Dabrun wurde erstmals 1353 als Dobrunn erwähnt. Anfang des 16. Jahrhunderts gehörte der Ort dem Augustinerkloster Wittenberg. Im 30jährigen Krieg wurden 1637 von 25 Bauernwirtschaften 13 zerstört. Reste des alten Gutshauses aus dem 16. Jahrhundert sind heute noch in einem Bauernhof erhalten.
 
Zwei km östlich von Dabrun befanden sich in den Sandbergen „Kanabude" zwei slawische Siedlungen, hier fanden 1934 und 1962 Ausgrabungen statt.
 
Am Dabruner Riß, einem alten Elbarm, gab es 1847 einen Weinberg nebst Winzerhaus, heute die Gaststätte und Pension „Zum Weinberg".
 
Melzwig wird 1361 in einer Urkunde des Kurfürsten Rudolf II als zinspflichtig der Kapelle Allerheiligen Wittenberg erwähnt. 1507 wird Melzwig Universitätsdorf. Im 30jährigen Krieg wurden auch hier 7 von 15 Bauernwirtschaften vernichtet.
 
Der Ortsteil Rötzsch wird 1349 erstmals genannt. Er war damals Vorwerk vom Gut Dabrun.
 
Von Wittenberg kommend befindet sich vor Dabrun der Ortsteil Boos. Dieser Ortsteil wurde erstmals 1388 erwähnt als „halbes Vorwerk zu Boz". Für kurze Zeit von 1540 bis 1543 war dieses Vorwerk im Besitz von Luthers Frau Katharina von Bora.
 
Im Jahr 1897 wurde die im Ortskern von Dabrun stehende Backsteinkirche eingeweiht. Diese Kirche hat eine sehr schöne Akustik, so dass in den Sommermonaten häufig Konzerte darin stattfinden.
 
Durch die Lage in unmittelbarer Nähe der Elbe war unser Ort oft vom Hochwasser betroffen. Häufig brach der Damm, so in den Katastrophenjahren 1598,1655,1830 und 1845.

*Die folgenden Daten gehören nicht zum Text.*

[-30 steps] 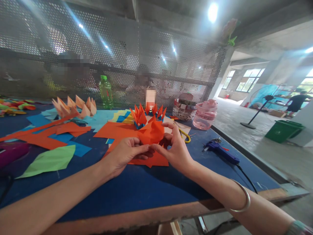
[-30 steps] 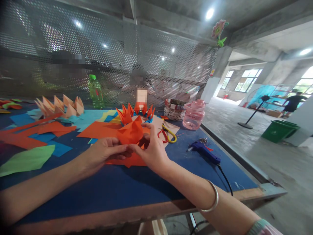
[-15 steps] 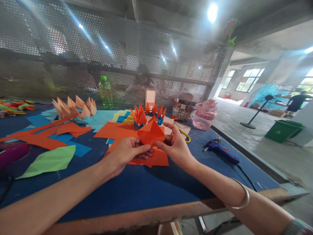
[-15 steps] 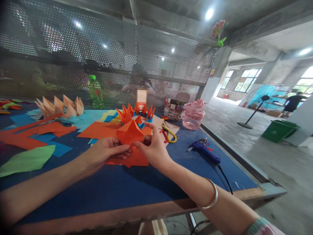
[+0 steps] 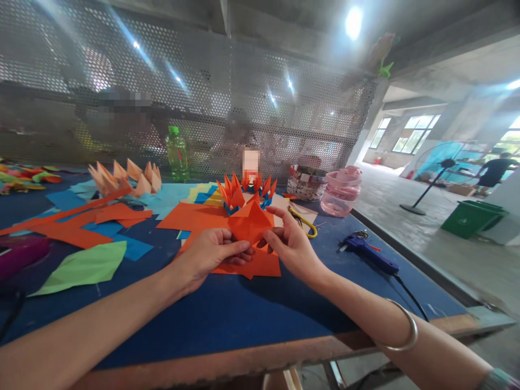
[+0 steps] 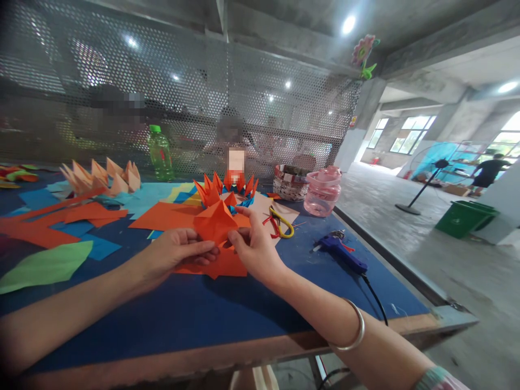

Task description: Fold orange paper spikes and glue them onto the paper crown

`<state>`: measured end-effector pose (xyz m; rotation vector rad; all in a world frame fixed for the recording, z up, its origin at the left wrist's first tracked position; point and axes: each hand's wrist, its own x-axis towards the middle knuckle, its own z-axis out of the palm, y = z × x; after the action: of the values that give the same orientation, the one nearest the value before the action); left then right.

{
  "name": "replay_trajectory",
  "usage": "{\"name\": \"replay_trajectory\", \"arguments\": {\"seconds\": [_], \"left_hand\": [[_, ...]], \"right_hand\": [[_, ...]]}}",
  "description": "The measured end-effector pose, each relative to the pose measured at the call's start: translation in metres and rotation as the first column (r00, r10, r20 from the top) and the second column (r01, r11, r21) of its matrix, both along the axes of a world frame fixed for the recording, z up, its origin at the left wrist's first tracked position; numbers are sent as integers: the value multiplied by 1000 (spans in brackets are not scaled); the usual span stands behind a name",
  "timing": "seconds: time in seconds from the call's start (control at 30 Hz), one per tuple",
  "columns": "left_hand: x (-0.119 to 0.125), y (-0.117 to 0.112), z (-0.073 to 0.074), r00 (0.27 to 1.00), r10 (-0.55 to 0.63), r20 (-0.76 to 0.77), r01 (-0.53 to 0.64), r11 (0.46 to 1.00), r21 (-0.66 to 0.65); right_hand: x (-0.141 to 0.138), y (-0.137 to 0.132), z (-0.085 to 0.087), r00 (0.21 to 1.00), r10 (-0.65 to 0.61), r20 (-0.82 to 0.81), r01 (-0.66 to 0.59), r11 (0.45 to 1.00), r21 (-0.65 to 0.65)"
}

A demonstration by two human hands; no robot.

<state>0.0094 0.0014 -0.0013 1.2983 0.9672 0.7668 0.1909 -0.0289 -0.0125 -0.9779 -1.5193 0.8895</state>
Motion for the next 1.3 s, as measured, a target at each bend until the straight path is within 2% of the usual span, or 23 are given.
{"name": "replay_trajectory", "arguments": {"seconds": [0.17,0.4,0.6,0.77,0.9,1.07,1.17,1.3], "left_hand": [[0,-2,-2,999,-42,0,42,999,5],[1,-3,-5,991,-128,-38,127,992,-25],[2,-5,1,994,-68,-82,72,996,46],[3,-7,6,993,-70,-99,79,992,97],[2,-6,6,991,-90,-96,101,987,124],[1,-5,1,994,-62,-92,70,994,85],[0,-6,-1,994,-47,-102,53,997,56],[0,-7,1,989,-82,-120,90,994,64]], "right_hand": [[-2,1,-2,998,35,-49,-38,998,-59],[-3,2,-1,986,66,-154,-76,995,-57],[-4,-1,1,980,76,-182,-89,994,-64],[-4,-1,2,978,95,-188,-109,992,-69],[-2,1,1,989,67,-128,-72,997,-35],[-1,1,0,996,12,-92,-15,999,-29],[-2,1,0,992,54,-115,-63,995,-74],[-3,1,-1,989,71,-127,-80,995,-61]]}}
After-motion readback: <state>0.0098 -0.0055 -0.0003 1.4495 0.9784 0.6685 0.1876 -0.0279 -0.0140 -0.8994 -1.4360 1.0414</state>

Gefährlich wurde es wieder im August 2002. Bei dem Jahrhunderthochwasser musste auch der sich in unserem Territorium befindliche Deichabschnitt von 12km verteidigt werden. Unermüdlich kämpften die Kameraden der Freiwilligen Feuerwehr, die Einwohner und viele freiwillige Helfer im August 2002 gegen das Hochwasser. Nur so konnte unsere Gemeinde vor größerem Schaden bewahrt werden.
 
Im Jahr 2010 wurde Dabrun mit seinen Ortsteilen Melzig, Boos und Rötzsch in die Stadt Kemberg eingemeindet.